Want $1 Million in Retirement? 3 Stocks to Buy Now and Hold for Decades

It’s an age-old challenge for investors — everybody wants to retire a millionaire, but overly aggressive efforts to build a million-dollar portfolio often make reaching that goal less likely. The trick? Buying the right stocks and then simply leaving them alone, allowing time to do the bulk of the heavy lifting.

That’s easier said than done. A wide swath of the financial media encourages investors to chase hot stocks rather than buy and hold quality picks.
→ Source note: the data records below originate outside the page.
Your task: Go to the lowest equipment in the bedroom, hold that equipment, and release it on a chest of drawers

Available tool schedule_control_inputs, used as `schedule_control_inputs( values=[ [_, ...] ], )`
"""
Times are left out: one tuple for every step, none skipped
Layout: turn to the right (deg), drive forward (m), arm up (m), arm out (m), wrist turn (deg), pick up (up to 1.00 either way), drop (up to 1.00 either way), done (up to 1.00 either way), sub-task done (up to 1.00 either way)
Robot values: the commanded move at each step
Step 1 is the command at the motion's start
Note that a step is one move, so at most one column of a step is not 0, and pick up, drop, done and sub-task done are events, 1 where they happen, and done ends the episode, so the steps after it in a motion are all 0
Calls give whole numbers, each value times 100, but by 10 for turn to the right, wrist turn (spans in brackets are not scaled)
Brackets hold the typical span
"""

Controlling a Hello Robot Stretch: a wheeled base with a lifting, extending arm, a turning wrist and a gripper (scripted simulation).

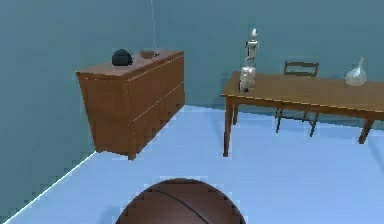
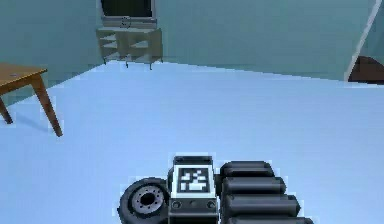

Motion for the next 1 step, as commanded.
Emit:
schedule_control_inputs(
  values=[
    [0,100,0,0,0,0,0,0,0]
  ],
)
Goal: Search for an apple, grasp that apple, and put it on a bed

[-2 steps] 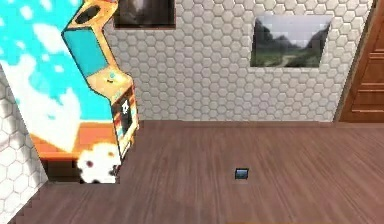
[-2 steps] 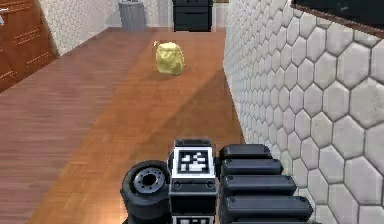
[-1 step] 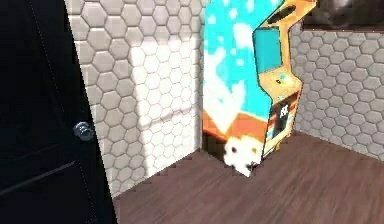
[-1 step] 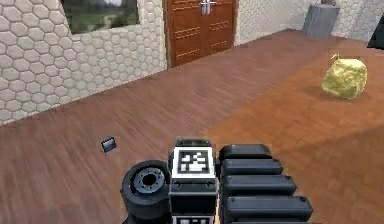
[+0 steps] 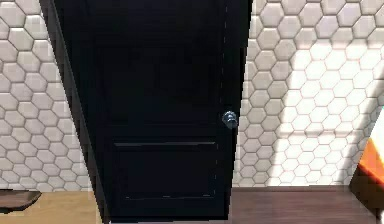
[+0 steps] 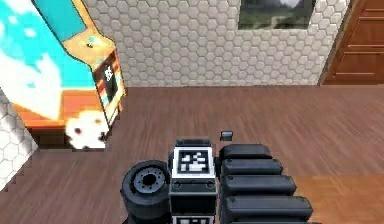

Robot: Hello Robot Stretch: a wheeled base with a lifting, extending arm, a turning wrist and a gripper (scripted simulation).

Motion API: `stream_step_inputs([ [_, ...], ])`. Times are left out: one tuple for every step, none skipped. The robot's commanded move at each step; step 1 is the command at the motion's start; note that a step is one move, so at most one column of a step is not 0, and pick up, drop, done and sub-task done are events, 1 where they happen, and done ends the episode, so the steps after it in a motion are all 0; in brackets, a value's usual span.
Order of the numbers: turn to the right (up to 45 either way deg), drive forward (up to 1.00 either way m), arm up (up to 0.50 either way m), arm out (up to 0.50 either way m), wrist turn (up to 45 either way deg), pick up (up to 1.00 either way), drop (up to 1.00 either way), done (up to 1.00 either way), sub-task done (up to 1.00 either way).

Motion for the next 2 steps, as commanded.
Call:
stream_step_inputs([
  [0.0,0.35,0.0,0.0,0.0,0.0,0.0,0.0,0.0],
  [-45.0,0.0,0.0,0.0,0.0,0.0,0.0,0.0,0.0],
])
Being passive doesn’t always feel right.

As most truly successful long-term investors can attest, however, you’re probably not going to out-trade the market. You’re better served by just riding the market’s long-term bullish tide.

To this end, here’s a closer look at three companies that can help your retirement fund reach the $1 million mark and stocks you can comfortably hold for decades. Their products and services will always be in demand.

1. Bank of America

There’s nothing particularly remarkable about Bank of America (NYSE: BAC) other than its enormous size. But that’s kind of the point. Some banks that venture into more creative opportunities end up regretting it. SVB Financial‘s Silicon Valley Bank and Signature Bank come to mind. Bank of America tends to stay in the traditional banking lanes. That’s how it’s survived — and even thrived — for decades now.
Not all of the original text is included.